Could US-Iran relations erupt into a military conflict?

How much we should be worried about the continuing escalation between the US and Iran? Do you see any indications that the current situation might lead to some military action (from any side), or you perhaps see this less dramatically? Read few comments.

Amin Saikal, Professor of Political Science, Director of the Centre for Arab and Islamic Studies, Australian National University, Author of Iran Rising : The Survival and Future of the Islamic Republic

Although both the US and Iran have said that they do not want a war, certain hawks in the Trump administration, especially the National Security Advisor John Bolton and Secretary of State Mike Pompeo, backed by Israel and Saudi Arabia, are edging the US towards a military showdown with Iran. These elements may have concluded that the unprecedented harsh US sanctions are unlikely to bring about either regime change in Iran or make the Iranian Islamic regime to succumb to America’s wishes. They have claimed that the reason for significantly beefing up American forces in the Gulf is in response to threatening Iranian military activities. But this claim does not carry much credibility because the Iranian Islamic regime is under so much domestic and foreign policy pressure that it would not find it in its interest to ignite a military confrontation with the United Stares.

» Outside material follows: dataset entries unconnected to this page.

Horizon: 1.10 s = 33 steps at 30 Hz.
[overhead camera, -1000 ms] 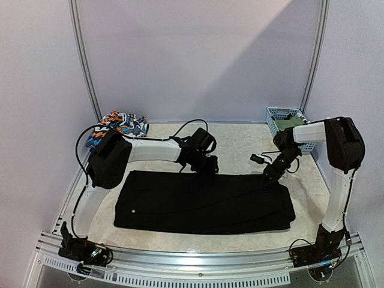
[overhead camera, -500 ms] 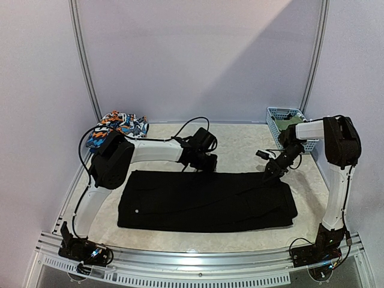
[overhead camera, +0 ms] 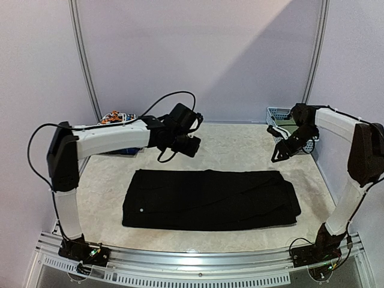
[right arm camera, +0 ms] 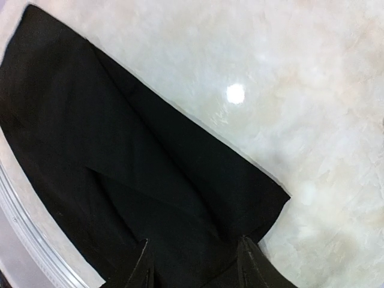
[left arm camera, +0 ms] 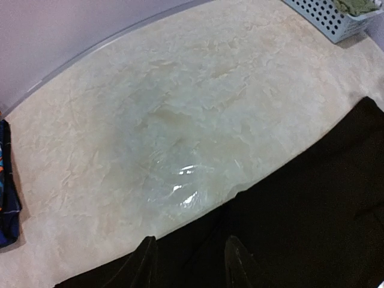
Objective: Fold and stack the mixed laundry pile
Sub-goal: Rotate the rectangle-folded shirt at the center of the board.
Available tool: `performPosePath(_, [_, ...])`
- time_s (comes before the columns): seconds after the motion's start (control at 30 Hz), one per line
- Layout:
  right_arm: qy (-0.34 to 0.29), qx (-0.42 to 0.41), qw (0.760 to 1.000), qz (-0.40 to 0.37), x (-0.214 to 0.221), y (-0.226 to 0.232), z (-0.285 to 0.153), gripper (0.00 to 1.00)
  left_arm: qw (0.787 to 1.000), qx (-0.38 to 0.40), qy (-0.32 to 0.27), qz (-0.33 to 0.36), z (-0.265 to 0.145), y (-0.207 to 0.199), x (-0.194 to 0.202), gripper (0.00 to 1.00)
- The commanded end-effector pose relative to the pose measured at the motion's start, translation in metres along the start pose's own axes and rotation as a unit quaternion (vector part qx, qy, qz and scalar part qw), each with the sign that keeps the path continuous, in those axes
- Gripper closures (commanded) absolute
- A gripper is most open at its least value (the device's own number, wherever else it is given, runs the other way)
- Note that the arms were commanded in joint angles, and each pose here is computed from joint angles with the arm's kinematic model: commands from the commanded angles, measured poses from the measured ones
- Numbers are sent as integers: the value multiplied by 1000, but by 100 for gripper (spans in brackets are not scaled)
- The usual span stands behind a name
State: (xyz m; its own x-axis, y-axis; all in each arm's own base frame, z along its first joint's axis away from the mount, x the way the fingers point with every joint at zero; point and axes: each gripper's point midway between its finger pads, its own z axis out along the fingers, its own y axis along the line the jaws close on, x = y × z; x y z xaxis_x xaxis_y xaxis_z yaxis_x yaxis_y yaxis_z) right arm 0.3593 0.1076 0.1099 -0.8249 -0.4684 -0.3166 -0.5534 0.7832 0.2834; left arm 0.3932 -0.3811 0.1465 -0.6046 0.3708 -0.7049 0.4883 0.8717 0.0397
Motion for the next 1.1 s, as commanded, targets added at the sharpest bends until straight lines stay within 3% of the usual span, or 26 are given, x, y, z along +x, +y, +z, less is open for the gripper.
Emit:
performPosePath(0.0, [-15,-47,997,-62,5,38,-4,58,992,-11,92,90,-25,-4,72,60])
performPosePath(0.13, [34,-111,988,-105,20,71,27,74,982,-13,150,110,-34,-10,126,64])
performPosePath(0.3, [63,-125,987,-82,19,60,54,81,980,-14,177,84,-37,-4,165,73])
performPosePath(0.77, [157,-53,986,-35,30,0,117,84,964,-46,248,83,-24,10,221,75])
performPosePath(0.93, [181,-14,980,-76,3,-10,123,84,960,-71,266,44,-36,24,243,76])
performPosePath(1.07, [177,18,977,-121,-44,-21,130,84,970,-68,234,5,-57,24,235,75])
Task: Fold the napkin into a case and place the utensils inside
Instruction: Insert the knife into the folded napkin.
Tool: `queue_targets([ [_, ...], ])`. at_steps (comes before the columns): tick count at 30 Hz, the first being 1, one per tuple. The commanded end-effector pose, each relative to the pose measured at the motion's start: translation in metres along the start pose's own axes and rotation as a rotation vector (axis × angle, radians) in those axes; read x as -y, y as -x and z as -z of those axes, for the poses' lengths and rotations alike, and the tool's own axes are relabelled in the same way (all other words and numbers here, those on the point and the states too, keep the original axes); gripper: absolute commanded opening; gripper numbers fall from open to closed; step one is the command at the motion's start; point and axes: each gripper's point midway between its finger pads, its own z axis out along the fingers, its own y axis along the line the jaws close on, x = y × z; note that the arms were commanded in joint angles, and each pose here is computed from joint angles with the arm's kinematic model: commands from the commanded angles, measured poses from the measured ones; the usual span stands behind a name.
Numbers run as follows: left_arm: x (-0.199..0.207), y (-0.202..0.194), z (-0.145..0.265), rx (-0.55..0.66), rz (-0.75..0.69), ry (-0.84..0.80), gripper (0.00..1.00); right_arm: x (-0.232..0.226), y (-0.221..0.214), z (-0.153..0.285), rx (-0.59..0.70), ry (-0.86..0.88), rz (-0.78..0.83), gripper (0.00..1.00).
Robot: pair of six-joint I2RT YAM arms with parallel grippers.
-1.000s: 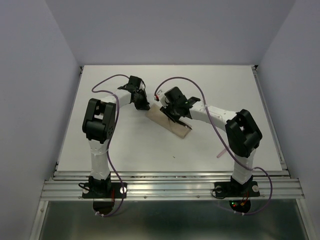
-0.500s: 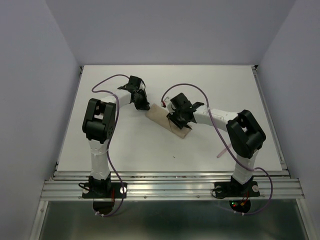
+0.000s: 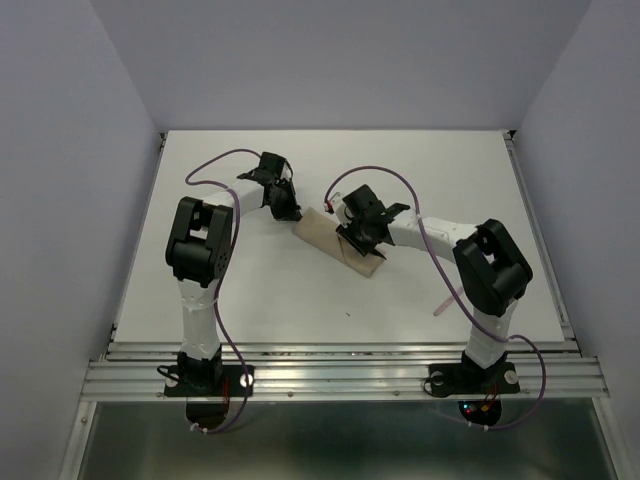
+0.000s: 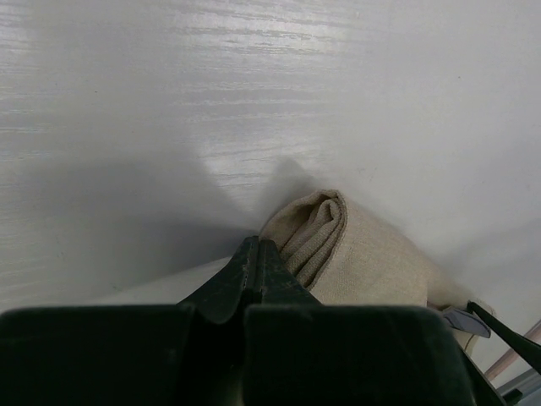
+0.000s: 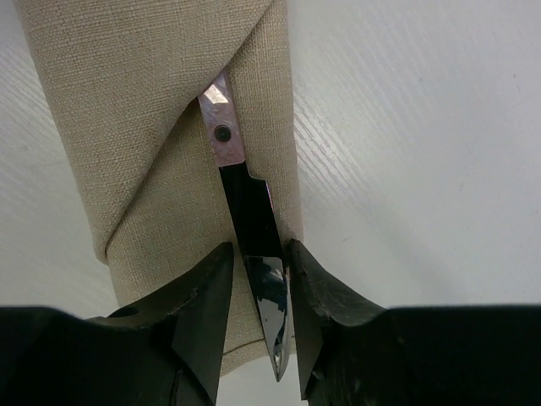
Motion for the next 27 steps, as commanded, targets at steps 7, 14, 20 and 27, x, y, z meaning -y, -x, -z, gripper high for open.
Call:
queue_targets([
  [7, 0.012, 0.002, 0.011, 0.009, -0.025, -0.034, 0.00, 0.004, 0.014, 0.006, 0.057, -0.002, -0.014, 0.33],
  [14, 0.014, 0.002, 0.007, 0.002, -0.028, -0.037, 0.00, 0.003, 0.024, 0.005, 0.072, 0.013, -0.013, 0.32],
  [20, 0.018, 0.001, 0.005, -0.001, -0.033, -0.040, 0.00, 0.004, 0.036, 0.004, 0.094, 0.021, -0.020, 0.32],
  [27, 0.020, -0.002, 0.002, -0.012, -0.035, -0.043, 0.00, 0.003, 0.048, 0.004, 0.116, 0.032, -0.045, 0.32],
])
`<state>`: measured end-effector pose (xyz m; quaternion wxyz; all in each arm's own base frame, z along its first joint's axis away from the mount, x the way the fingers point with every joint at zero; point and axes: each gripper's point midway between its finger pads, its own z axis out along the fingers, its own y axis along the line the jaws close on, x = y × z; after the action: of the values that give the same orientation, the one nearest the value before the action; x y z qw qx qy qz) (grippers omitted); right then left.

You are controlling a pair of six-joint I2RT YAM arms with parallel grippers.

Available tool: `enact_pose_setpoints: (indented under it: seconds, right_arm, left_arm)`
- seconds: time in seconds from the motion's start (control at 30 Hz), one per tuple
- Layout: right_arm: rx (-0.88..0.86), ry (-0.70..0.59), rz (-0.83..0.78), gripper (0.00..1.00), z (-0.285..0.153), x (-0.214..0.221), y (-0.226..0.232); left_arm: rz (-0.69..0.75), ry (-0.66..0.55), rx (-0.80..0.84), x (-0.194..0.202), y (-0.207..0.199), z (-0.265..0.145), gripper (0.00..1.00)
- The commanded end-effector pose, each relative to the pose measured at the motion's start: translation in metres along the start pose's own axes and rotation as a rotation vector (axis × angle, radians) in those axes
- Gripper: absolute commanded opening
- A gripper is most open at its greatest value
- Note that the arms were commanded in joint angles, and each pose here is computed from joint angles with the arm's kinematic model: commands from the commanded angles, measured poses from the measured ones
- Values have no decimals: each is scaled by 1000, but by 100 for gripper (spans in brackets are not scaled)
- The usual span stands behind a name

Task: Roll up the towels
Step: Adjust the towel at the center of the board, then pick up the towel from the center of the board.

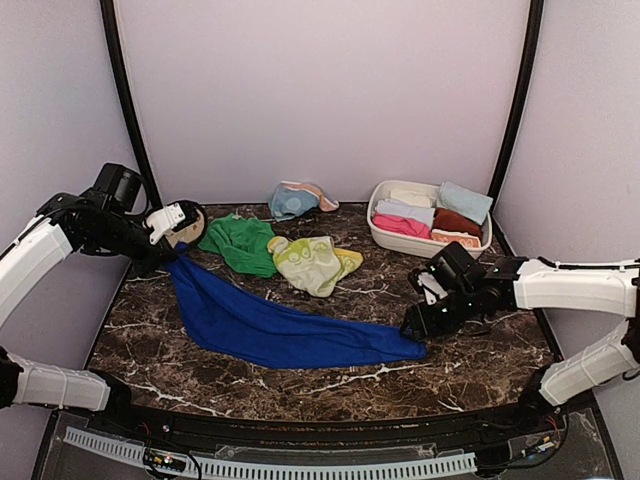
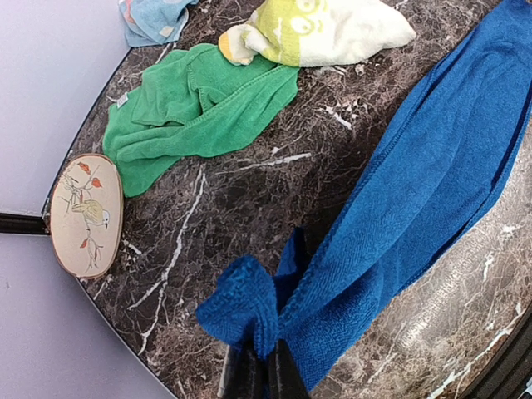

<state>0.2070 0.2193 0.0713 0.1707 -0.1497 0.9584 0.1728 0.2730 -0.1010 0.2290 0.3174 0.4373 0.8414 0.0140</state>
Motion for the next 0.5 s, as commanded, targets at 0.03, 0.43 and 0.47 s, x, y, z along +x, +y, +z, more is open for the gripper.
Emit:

The fear is that the US may create a Gulf of Tonkin incidence in order to draw Iran into a conflict. In the event of such a conflict materialising, it would be devastating for not only Iran, but the whole region. Iran does not have the same firepower as the US or, for that matter Israel or even Saudi Arabia. But it has sufficient hard power, which includes advanced missiles, and soft-hard power, underpinned by a regional network of allied groups in a strategic crescent stretching from Afghanistan to Lebanon, to cause uncontrollable havoc in the region. While this does not stop the American hawks from saber rattling, but may caution them against plunging the US in another protracted and costly war in the Middle East similar to the Afghan and Iraqi wars.

Gabriel Ben-Dor, Professor, Head of the National Security Studies Program, University of Haifa

I do not think the present situation will lead to any military action.  I think we are witnessing maneuvering and threats, all parts of a diplomatic game of chess.

The US tries to deter Iran from encouraging further terrorist actions from the Gaza Strip, and also to force Iran to reduce its support for militant groups across the Middle East in general.  The Iranians are trying to show that they are able to cope with US sanctions, and they are also signaling that further oil embargo steps might lead to serious shortages around the world.

However, the military part of it all is not central.  What really counts is the combination of diplomatic and economic measures.  Both sides keep making demonstrative steps to illustrate their resolve and power.   The ultimate outcome might be a new agreement, or accommodation, between the two.  Also, both are trying to enlist more support  from their allies and coalition partners.